> Task requirements
The answer should consist of each line from the data below that includes "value".

[[ Supplied information, beginning ]]

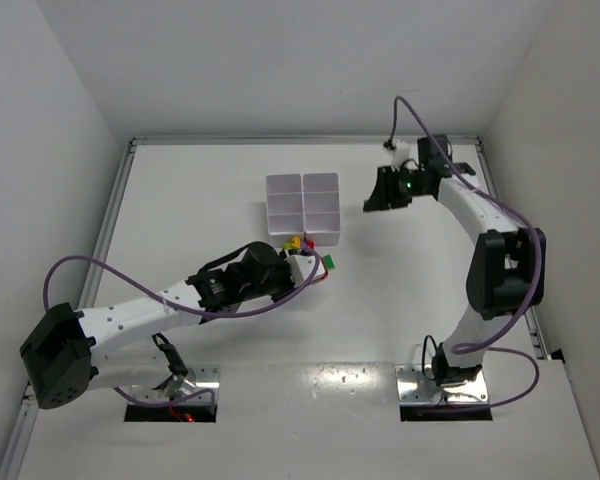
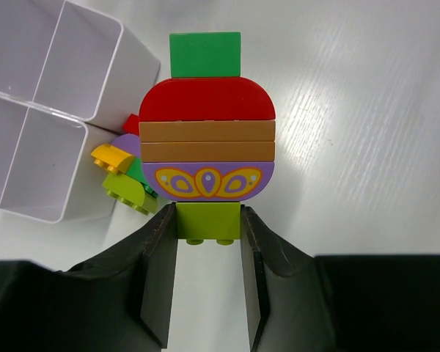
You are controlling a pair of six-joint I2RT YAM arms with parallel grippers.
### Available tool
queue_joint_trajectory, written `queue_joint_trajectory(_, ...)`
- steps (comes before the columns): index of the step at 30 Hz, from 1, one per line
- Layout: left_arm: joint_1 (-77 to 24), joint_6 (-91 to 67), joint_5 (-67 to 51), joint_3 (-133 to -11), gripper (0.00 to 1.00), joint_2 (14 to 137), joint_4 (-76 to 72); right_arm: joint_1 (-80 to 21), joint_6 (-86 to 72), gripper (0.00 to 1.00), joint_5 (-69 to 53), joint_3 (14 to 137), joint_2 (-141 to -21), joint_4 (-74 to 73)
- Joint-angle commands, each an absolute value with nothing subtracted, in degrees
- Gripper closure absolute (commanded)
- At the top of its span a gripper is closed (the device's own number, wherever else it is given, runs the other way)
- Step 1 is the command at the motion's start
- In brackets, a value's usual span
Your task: Sort the legos into containers by color
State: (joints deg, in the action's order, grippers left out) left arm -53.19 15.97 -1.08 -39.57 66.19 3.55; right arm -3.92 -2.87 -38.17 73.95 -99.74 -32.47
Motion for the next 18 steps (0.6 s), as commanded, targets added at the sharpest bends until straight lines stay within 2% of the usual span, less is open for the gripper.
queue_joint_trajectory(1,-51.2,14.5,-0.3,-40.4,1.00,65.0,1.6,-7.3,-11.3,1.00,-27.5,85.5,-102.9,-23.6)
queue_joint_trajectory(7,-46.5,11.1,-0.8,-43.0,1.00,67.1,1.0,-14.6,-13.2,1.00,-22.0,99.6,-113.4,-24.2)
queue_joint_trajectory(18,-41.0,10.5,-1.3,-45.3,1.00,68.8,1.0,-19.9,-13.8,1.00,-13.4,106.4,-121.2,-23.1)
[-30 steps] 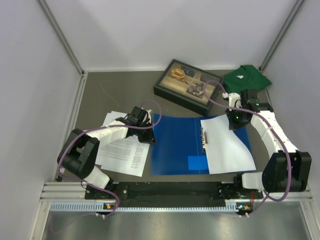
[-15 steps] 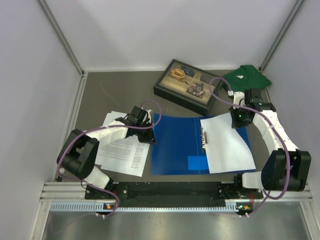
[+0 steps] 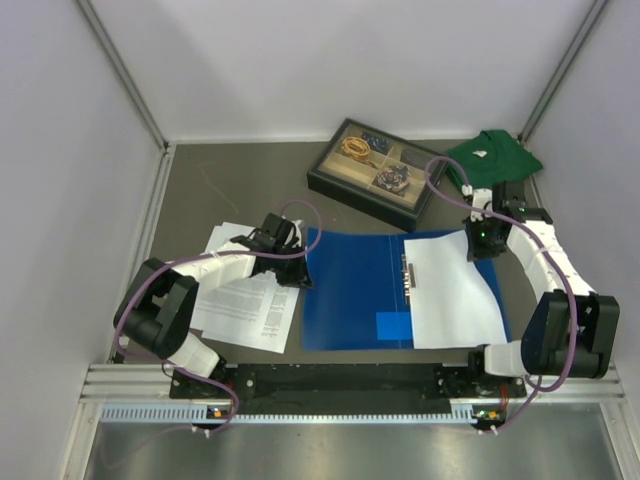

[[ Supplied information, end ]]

> Output below
- Joint-angle commands, each an absolute value with nothing subtracted, in degrees
- In brackets, a value's usual span

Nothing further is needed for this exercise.